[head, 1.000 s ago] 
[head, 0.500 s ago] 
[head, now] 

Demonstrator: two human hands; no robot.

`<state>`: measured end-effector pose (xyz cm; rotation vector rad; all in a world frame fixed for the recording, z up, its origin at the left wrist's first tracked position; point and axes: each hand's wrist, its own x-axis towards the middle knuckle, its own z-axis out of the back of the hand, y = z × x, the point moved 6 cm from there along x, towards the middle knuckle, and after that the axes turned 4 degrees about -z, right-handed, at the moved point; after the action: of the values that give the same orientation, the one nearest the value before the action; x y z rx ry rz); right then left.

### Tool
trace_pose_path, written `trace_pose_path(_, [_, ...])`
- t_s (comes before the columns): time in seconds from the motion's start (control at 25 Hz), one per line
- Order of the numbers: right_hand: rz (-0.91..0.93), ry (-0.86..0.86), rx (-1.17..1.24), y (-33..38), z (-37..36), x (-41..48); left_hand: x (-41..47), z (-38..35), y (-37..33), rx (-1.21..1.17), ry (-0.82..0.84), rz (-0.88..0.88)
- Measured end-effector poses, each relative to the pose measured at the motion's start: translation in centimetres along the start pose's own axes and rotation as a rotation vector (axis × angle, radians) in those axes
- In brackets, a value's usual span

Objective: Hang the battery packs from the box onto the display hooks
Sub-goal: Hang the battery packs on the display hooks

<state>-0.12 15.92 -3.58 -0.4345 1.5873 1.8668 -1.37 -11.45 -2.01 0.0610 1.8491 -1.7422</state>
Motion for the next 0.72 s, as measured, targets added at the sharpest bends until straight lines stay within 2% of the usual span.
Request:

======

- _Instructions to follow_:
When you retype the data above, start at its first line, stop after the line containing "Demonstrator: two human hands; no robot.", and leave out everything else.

- _Written response_:
[head, 1.000 s ago] 
[head, 0.500 s ago] 
[head, now] 

Demonstrator: two human hands; no robot.

There is nothing further in this answer.